### DATA SUPPLIED
● ● ● ● ● ● ●

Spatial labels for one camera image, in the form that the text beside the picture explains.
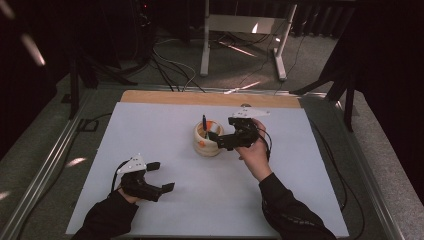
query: black sleeve
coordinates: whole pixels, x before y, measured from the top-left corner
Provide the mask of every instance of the black sleeve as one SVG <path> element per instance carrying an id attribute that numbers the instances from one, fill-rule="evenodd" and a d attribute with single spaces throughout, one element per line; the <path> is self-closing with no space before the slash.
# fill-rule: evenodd
<path id="1" fill-rule="evenodd" d="M 114 191 L 90 209 L 72 240 L 110 239 L 128 233 L 137 209 L 137 205 L 127 202 Z"/>
<path id="2" fill-rule="evenodd" d="M 259 183 L 268 223 L 286 240 L 336 239 L 321 218 L 296 200 L 274 173 Z"/>

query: white tabletop
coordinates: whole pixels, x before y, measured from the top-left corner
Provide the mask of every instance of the white tabletop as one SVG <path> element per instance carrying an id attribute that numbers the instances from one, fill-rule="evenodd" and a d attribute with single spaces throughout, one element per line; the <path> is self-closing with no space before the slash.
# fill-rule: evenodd
<path id="1" fill-rule="evenodd" d="M 69 222 L 74 234 L 85 215 L 110 191 L 120 163 L 140 153 L 161 168 L 146 173 L 155 186 L 175 182 L 157 203 L 143 201 L 128 236 L 277 237 L 261 210 L 258 182 L 236 151 L 199 156 L 193 129 L 205 114 L 233 133 L 228 117 L 239 107 L 117 103 Z M 336 236 L 348 236 L 333 188 L 303 109 L 260 108 L 272 138 L 270 165 L 297 199 L 317 213 Z"/>

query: black curtain
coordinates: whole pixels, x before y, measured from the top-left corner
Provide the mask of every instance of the black curtain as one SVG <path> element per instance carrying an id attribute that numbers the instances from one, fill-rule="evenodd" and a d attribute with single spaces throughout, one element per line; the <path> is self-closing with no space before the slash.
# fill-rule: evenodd
<path id="1" fill-rule="evenodd" d="M 14 18 L 0 13 L 0 159 L 9 151 L 19 136 L 31 124 L 38 113 L 56 94 L 56 79 L 63 76 L 60 69 L 48 71 L 47 65 L 36 64 L 28 49 L 22 42 L 22 37 L 39 39 L 40 34 L 34 34 L 29 26 L 48 30 L 43 18 L 29 22 L 22 14 L 23 7 L 29 2 L 8 1 L 13 9 Z M 49 42 L 37 44 L 41 49 Z M 51 49 L 57 44 L 50 42 Z M 54 60 L 61 57 L 51 51 L 44 51 L 45 63 L 54 65 Z"/>
<path id="2" fill-rule="evenodd" d="M 424 4 L 358 8 L 321 77 L 346 65 L 424 203 Z"/>

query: cable
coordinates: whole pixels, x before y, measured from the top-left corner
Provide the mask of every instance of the cable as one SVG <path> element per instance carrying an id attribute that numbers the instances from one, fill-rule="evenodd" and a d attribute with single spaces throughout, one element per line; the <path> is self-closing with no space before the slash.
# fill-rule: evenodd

● ● ● ● ● ● ●

### TASK PROMPT
Apart from the pictures, which are to be omitted, every record must be transcribed exactly.

### OUTPUT OF THE EXERCISE
Spatial labels for one camera image, in the form that the text beside the picture explains.
query: black sleeve
coordinates: whole pixels, x before y, measured from the top-left corner
Provide the mask of every instance of the black sleeve as one SVG <path> element per instance carrying an id attribute that numbers the instances from one, fill-rule="evenodd" and a d attribute with single spaces throughout, one element per line; the <path> is self-closing with no space before the slash.
# fill-rule: evenodd
<path id="1" fill-rule="evenodd" d="M 114 191 L 90 209 L 72 240 L 110 239 L 128 233 L 137 209 L 137 205 L 127 202 Z"/>
<path id="2" fill-rule="evenodd" d="M 259 183 L 268 223 L 286 240 L 336 239 L 321 218 L 296 200 L 274 173 Z"/>

query: white tabletop
coordinates: whole pixels, x before y, measured from the top-left corner
Provide the mask of every instance of the white tabletop as one SVG <path> element per instance carrying an id attribute that numbers the instances from one, fill-rule="evenodd" and a d attribute with single spaces throughout, one element per line; the <path> is self-closing with no space before the slash.
# fill-rule: evenodd
<path id="1" fill-rule="evenodd" d="M 69 222 L 74 234 L 85 215 L 110 191 L 120 163 L 140 153 L 161 168 L 146 173 L 155 186 L 175 182 L 157 203 L 143 201 L 128 236 L 277 237 L 261 210 L 258 182 L 236 151 L 199 156 L 193 129 L 205 114 L 233 133 L 228 117 L 239 107 L 117 103 Z M 336 236 L 348 236 L 333 188 L 303 109 L 260 108 L 272 138 L 270 165 L 297 199 L 317 213 Z"/>

query: black curtain
coordinates: whole pixels, x before y, measured from the top-left corner
Provide the mask of every instance of the black curtain as one SVG <path> element per instance carrying an id attribute that numbers the instances from one, fill-rule="evenodd" and a d attribute with single spaces throughout, one element per line; the <path> is self-closing with no space before the slash.
# fill-rule: evenodd
<path id="1" fill-rule="evenodd" d="M 14 18 L 0 13 L 0 159 L 9 151 L 19 136 L 31 124 L 38 113 L 56 94 L 56 79 L 63 76 L 60 69 L 48 71 L 47 65 L 36 64 L 28 49 L 22 42 L 22 37 L 39 39 L 40 34 L 34 34 L 29 26 L 48 30 L 43 18 L 29 22 L 22 14 L 23 7 L 29 2 L 8 1 L 13 9 Z M 49 42 L 37 44 L 41 49 Z M 51 49 L 57 44 L 50 42 Z M 54 60 L 61 57 L 51 51 L 44 51 L 45 63 L 54 65 Z"/>
<path id="2" fill-rule="evenodd" d="M 424 4 L 358 8 L 321 77 L 346 65 L 424 203 Z"/>

query: cable
coordinates: whole pixels, x before y, measured from the top-left corner
Provide the mask of every instance of the cable as one SVG <path> element per instance carrying an id attribute that numbers the instances from one, fill-rule="evenodd" and a d attribute with single spaces throughout, one element per line; the <path> is self-closing with no space before the slash.
# fill-rule: evenodd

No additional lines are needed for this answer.